What to produce: When you reach the line that contains "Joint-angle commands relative" in the data below, start reproducing lines exactly, and stop after the line that contains "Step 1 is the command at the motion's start".

Data for processing:
********************

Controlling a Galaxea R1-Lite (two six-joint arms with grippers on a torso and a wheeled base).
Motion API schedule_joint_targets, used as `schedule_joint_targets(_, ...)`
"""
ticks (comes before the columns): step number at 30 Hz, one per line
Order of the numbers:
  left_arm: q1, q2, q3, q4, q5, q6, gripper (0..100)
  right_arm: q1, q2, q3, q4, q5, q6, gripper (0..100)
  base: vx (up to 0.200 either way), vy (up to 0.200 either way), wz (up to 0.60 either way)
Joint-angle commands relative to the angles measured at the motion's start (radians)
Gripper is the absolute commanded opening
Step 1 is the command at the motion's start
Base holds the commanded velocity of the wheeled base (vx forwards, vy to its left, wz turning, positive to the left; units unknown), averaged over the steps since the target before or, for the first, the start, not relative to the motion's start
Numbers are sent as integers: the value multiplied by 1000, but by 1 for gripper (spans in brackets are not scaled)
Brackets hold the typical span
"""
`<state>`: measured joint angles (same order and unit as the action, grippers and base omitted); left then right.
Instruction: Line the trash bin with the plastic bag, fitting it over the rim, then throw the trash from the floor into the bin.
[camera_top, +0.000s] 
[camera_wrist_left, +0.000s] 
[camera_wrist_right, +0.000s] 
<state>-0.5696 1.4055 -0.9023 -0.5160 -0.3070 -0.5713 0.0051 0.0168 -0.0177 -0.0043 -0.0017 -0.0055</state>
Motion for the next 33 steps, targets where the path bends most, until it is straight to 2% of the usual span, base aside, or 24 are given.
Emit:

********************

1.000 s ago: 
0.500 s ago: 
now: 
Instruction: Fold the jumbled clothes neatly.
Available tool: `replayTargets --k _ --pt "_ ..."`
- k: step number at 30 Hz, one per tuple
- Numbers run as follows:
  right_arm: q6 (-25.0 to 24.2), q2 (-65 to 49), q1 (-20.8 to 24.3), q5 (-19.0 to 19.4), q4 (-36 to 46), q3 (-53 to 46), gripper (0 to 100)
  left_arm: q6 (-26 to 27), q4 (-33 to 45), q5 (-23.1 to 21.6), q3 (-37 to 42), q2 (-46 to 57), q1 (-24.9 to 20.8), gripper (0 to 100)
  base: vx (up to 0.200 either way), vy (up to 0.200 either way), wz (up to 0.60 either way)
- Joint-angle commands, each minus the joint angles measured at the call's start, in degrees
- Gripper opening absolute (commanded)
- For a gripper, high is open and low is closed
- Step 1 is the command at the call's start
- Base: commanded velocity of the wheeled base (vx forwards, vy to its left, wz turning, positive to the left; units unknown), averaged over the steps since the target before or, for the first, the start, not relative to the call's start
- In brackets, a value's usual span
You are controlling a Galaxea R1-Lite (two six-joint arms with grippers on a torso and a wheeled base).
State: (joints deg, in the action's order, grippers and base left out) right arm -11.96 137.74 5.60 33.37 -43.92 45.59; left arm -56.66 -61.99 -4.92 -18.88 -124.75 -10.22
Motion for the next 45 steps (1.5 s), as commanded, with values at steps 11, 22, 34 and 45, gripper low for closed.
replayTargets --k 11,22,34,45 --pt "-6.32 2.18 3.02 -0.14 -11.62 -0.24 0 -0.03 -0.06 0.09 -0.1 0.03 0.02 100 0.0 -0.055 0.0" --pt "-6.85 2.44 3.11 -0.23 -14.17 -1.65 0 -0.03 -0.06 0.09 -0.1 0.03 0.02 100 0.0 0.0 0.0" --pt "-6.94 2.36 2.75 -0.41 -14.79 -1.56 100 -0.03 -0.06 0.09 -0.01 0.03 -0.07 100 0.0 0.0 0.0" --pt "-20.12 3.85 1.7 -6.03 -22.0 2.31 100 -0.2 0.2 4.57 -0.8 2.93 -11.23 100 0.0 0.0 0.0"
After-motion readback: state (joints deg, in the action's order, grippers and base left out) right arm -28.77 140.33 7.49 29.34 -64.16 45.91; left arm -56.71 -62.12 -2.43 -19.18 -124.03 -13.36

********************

Exercise output:
Joint-angle commands relative to the angles measured at the motion's start (radians)
Gripper is the absolute commanded opening
Step 1 is the command at the motion's start

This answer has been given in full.